Virtually of the cast will be familiar to anyone who's watched (likewise) many noir or deadline noir movies from the period, Cookson being the major exception. His Johnny Jones is a somewhat colorless, ineffectual fellow; while, every bit such, he'south the perfect foil for the spirited Kitty, at the same fourth dimension y'all can't help wondering why on world she keeps him around. Borg is in fine femme fatale form here; she manages to skid adroitly between frost and sweetness. Ryan, who made quite a career at Monogram as both actor and screenwriter, is deliberately irritating in his usual role equally the numbskull detective, while Gargan is, well, Gargan. A further movie discussed on this site in which Ryan featured as histrion and screenwriter is Mystery of the 13th Guest (1943); I'k sure others will come along in due course.
Adventures of Kitty O'Twenty-four hours
US / 63 minutes / bw / Anglo–Amalgamated Dir: William Beaudine Pr: Lindsley Parsons Scr: George Callahan, Tim Ryan, Victor Hammond Story: Victor Hammond Cinematics: Mack Stengler Cast: Jean Parker, Peter Cookson, Tim Ryan, Lorna Greyness, Jan Wiley, Ralph Sanford, William Forrest, Byron Foulger, Hugh Prosser, Dick Elliott, William Ruhl, Shelton Brooks.

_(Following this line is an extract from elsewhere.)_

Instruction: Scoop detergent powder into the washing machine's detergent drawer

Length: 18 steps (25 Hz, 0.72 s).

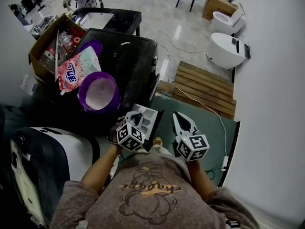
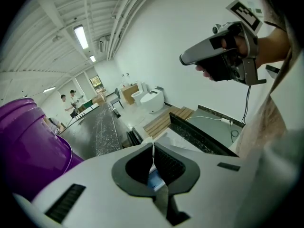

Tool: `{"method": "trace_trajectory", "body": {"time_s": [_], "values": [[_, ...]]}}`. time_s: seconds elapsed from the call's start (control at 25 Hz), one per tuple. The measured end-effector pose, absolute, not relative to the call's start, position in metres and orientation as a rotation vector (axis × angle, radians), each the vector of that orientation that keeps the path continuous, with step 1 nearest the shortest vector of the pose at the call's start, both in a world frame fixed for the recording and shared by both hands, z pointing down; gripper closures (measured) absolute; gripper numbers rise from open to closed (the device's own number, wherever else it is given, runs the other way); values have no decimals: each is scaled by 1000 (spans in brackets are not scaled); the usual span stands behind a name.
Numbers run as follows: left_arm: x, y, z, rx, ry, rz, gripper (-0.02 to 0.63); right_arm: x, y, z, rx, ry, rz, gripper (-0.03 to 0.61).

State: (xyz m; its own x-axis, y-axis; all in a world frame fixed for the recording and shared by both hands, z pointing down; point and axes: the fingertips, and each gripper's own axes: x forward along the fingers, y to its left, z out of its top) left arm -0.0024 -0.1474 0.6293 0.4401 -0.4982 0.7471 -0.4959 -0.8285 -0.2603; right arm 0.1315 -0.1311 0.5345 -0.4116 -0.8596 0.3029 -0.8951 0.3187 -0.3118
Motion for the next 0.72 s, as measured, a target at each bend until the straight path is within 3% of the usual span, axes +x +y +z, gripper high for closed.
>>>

The sequel, Adventures of Kitty O'Day, essentially repeated the formula. Kitty and Johnny are now amid the lobby staff of the swankorama Hotel Townley, she equally switchboard operator. While putting through a call for the hotel'due south possessor, Williams (uncredited), she'southward startled to hear shots band out, and rightly deduces that Williams has been gunned downwards. Johnny goes with night porter Jeff (Brooks, uncredited) to check and they observe the trunk. By the fourth dimension Clancy and his new sidekick, Mack (Sanford), arrive the torso'south nowhere to be plant . . .
Over again there'southward the unfaithful widow (Gray, who soon afterwards adopted the professional person name Adrian Booth), the smarmy lover (Prosser), an accumulation of bodies and some slapstick. This is definitely the bottom of the two movies, though, not just considering there's nothing in it that can compete with the loftier-ledge sequence of its predecessor just also considering of the inclusion of one of those sequences mocking the supposed deficiencies of blackness people: cowardice, unreliability, stupidity, full general fecklessness. Jeff, the night porter, is included solely for the purpose of having the stereotype ridiculed. It'south the kind of role an player like Mantan Moreland might have done something with, turning things around in parodic fashion until it became clear to all just the slow-wittedest in the audience just who was laughing at whom, simply Brooks was no Mantan Moreland.
In the sequel, Kitty believes she has competition for Johnny'due south affections in the shapely shape of trainee masseuse Carla Brant (Jan Wiley).
The first of the two movies is certainly worth tracking down. The second has much to like, only is distinctly skippable unless you lot're a Jean Parker completist.
The movie Fashion Model (1945), also dir Beaudine, is sometimes regarded as #3 in the series. It has a very similar premise—yacky young woman solves crimes despite reluctant fellow and doltish cops—but the actress is Marjorie Weaver rather than Jean Parker, and her role is as Peggy Rooney rather than Kitty O'Day. The primary connectedness is Tim Ryan both onscreen equally the thwarted detective inspector (now called O'Hara rather than Clancy) and offscreen as the mainspring of the scripting team.